It couldn’t be more bureaucratically entangled if it were run by the federal government. 

Colorado and Syracuse simply can’t have joint practices, and then a controlled scrimmage. Why, you ask? 

Well there’s airfare for players to Colorado, and who pays for that? There’s also lodging and housing and meals, and who pays for those?

Then there’s insurance waivers, because, buddy, this thing isn’t insured for spring football — even though the Big Ten spent months in 2020 trying to convince anyone who would listen that teams could play spring football in 2021 instead of forging through the Covid season.

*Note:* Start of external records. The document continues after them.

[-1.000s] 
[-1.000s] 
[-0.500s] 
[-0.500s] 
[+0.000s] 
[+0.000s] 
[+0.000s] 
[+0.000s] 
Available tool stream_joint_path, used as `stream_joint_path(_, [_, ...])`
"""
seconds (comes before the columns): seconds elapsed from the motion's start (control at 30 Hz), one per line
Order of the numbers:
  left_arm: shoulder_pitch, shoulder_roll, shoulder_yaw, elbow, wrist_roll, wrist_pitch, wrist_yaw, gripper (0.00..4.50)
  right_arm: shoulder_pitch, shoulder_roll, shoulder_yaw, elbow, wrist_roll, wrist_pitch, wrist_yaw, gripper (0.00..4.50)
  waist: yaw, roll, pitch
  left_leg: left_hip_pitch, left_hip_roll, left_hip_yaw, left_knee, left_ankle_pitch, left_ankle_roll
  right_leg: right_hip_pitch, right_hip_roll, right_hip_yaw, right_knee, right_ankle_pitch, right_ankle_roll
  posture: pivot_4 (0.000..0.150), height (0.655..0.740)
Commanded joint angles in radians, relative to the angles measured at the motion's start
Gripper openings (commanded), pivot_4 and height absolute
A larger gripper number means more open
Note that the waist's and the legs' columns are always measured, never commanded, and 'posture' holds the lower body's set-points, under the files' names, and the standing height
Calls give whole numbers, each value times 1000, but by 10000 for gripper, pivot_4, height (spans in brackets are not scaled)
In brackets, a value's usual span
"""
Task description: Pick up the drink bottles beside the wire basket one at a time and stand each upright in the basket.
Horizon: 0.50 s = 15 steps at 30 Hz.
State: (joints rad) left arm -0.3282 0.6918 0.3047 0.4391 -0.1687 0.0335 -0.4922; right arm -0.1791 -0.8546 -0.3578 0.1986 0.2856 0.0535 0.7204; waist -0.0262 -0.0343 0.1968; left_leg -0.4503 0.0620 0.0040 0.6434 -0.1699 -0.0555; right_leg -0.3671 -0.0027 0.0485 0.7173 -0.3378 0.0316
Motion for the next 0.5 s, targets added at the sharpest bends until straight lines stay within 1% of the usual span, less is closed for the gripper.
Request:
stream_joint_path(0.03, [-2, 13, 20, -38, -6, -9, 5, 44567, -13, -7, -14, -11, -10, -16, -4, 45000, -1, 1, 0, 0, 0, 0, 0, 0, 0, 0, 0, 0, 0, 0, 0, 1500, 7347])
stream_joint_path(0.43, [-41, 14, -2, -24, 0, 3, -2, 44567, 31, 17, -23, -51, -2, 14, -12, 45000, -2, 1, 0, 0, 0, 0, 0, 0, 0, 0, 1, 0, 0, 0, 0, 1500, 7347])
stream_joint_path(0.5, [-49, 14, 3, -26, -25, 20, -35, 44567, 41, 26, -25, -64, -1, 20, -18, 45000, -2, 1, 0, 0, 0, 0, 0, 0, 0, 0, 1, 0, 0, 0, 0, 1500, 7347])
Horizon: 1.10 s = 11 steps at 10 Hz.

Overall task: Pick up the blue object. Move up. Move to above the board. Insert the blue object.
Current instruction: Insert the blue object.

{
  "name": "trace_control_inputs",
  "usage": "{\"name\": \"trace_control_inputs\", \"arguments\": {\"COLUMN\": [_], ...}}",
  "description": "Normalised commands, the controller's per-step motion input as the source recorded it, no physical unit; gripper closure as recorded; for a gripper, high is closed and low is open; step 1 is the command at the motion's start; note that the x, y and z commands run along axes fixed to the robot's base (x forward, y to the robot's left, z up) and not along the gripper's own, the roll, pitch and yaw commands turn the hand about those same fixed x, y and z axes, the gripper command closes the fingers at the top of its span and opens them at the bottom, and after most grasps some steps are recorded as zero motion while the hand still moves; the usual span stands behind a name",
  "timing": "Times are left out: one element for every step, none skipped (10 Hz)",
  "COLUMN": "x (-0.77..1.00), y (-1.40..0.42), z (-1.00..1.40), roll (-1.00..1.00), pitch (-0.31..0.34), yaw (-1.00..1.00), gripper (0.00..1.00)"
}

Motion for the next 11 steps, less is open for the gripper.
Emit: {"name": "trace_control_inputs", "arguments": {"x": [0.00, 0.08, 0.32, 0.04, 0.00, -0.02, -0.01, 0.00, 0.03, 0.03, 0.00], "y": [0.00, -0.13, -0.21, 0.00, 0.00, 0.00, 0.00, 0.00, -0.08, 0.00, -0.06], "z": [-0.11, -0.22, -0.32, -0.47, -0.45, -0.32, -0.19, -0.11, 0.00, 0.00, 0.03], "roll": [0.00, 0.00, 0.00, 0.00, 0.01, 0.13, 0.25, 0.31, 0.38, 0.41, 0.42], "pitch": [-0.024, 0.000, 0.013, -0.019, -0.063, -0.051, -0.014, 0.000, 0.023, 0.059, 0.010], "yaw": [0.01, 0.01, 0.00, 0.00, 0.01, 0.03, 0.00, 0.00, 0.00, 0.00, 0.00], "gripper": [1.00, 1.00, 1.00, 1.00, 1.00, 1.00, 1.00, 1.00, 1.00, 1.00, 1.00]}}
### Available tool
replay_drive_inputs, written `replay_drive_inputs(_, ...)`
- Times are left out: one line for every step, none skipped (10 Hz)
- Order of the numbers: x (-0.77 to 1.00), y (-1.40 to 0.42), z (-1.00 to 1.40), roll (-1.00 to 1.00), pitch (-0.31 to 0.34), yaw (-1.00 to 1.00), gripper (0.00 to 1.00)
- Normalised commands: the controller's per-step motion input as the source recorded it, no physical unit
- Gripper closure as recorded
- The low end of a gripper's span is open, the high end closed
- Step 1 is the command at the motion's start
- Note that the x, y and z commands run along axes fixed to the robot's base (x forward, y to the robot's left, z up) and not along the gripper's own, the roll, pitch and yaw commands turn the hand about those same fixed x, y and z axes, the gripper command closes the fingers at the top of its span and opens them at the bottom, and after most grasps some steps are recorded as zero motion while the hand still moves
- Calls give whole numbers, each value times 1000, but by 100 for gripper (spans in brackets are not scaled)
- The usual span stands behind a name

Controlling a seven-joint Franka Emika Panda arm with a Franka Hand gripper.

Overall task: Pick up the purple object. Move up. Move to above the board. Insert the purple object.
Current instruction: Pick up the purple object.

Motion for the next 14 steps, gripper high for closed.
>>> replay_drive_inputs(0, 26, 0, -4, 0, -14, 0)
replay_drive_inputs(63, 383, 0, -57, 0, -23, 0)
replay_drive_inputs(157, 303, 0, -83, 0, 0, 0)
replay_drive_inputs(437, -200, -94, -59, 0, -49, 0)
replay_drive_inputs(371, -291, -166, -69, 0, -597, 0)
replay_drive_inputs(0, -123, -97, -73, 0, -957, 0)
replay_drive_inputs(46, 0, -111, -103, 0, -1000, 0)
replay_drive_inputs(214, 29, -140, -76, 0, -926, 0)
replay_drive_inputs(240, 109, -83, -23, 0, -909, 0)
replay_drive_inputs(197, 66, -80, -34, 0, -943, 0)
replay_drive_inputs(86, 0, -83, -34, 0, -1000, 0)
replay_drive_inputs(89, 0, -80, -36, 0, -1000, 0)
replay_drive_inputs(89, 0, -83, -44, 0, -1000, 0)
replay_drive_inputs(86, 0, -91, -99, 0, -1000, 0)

The Big Ten also – just in case anyone forgot – floated the idea of its teams playing two seasons in nine months to avoid playing in 2020. Now, that can be pulled off ― in the middle of a flipping pandemic. 

But two teams getting together for a week, holding a few joint practices and playing a controlled scrimmage spring game? Heavens, no.

Why? Because they’re all about rules at the NCAA — except for rules against member institutions tampering with players from other schools. 

And that’s how we got into this mess in the first place.

“The way the train is going,” Sanders said, “You never know if this is going to be the last spring game.”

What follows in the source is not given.